◆ Activity:
Output exactly the first line of the listing and each line after it, through the line that contains "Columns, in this"; add nothing else.
%%
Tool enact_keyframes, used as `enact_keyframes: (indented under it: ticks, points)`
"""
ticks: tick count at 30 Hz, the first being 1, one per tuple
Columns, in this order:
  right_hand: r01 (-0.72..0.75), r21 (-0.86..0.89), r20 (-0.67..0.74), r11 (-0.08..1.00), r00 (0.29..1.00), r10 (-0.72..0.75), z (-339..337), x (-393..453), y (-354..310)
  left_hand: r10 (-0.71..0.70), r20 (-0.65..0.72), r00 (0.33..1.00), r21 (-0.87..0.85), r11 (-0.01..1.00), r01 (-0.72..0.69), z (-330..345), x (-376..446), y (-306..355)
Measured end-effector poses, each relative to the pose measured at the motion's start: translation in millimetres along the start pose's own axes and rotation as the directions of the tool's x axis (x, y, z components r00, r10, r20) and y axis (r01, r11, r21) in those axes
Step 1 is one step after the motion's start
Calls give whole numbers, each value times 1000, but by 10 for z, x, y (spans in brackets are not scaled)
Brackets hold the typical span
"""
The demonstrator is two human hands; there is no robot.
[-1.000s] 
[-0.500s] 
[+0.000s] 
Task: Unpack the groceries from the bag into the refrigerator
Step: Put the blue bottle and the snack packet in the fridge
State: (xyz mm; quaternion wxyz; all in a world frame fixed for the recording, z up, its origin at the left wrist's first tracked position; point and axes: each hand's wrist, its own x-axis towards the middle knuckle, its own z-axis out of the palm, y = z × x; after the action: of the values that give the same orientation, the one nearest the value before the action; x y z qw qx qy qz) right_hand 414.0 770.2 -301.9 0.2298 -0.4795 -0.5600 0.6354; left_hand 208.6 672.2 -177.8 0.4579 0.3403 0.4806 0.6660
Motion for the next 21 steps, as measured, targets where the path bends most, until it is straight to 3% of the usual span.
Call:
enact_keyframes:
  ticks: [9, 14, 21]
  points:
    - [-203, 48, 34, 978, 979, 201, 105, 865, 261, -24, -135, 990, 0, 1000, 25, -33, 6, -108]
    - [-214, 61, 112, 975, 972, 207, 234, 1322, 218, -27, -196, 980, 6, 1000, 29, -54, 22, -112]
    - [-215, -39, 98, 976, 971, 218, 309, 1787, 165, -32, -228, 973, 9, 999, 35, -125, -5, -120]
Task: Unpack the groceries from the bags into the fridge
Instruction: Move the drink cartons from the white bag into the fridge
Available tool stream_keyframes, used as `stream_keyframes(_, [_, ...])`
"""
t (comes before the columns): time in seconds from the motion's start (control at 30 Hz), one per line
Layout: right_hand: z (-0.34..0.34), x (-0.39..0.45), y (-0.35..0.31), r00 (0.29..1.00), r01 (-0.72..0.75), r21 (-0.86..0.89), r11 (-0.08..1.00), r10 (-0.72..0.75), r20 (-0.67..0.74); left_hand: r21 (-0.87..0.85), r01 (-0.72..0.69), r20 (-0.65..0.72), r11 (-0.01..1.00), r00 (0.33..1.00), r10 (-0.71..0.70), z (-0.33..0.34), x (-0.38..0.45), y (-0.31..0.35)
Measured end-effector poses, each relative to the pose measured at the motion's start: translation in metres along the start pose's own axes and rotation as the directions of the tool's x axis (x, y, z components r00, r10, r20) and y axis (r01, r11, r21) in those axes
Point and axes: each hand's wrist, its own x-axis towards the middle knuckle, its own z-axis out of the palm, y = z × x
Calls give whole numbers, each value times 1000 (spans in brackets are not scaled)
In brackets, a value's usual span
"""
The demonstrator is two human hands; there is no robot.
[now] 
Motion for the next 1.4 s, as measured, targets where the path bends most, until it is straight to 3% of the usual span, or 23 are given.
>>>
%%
◆ Answer space:
Tool enact_keyframes, used as `enact_keyframes: (indented under it: ticks, points)`
"""
ticks: tick count at 30 Hz, the first being 1, one per tuple
Columns, in this order:

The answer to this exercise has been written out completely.